(Dataset items)
== == ==

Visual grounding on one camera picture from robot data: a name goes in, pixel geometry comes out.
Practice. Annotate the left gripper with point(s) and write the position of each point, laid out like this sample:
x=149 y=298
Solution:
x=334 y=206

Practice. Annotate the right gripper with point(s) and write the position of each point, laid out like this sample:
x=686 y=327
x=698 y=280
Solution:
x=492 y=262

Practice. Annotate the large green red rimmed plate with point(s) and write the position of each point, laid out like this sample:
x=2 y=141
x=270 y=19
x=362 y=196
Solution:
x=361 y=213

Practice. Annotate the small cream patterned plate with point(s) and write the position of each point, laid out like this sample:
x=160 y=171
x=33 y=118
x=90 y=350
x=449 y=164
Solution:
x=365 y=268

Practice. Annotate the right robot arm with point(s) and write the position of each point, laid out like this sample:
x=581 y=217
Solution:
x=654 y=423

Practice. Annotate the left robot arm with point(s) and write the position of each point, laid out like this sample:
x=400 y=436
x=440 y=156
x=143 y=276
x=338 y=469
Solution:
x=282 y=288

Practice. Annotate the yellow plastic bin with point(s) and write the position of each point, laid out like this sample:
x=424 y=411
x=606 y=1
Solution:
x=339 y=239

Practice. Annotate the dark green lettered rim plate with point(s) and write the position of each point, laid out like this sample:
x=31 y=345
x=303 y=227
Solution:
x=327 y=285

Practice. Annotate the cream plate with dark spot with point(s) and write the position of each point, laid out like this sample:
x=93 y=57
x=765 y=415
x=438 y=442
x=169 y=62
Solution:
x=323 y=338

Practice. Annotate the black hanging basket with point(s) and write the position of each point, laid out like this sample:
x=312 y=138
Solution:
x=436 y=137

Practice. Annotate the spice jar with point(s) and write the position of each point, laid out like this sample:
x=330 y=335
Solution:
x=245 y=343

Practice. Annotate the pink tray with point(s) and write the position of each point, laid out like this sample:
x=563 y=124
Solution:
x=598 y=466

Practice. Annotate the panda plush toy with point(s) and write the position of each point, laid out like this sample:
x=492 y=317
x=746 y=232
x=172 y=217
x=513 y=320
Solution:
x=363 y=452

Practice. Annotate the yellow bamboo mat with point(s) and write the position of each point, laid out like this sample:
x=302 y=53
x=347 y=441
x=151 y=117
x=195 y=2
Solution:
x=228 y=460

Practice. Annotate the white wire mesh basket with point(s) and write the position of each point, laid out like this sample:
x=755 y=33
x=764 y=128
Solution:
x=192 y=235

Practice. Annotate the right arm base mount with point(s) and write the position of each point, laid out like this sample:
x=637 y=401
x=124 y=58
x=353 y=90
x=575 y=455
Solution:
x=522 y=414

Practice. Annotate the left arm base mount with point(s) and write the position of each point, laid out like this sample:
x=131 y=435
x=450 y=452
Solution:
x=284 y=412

== == ==

**What is required**
Copy each line in the data that holds the word "cream".

**Answer below**
Practice. Annotate the small cream patterned plate with point(s) and write the position of each point, laid out like this sample:
Practice. Annotate the cream plate with dark spot with point(s) and write the position of each point, laid out like this sample:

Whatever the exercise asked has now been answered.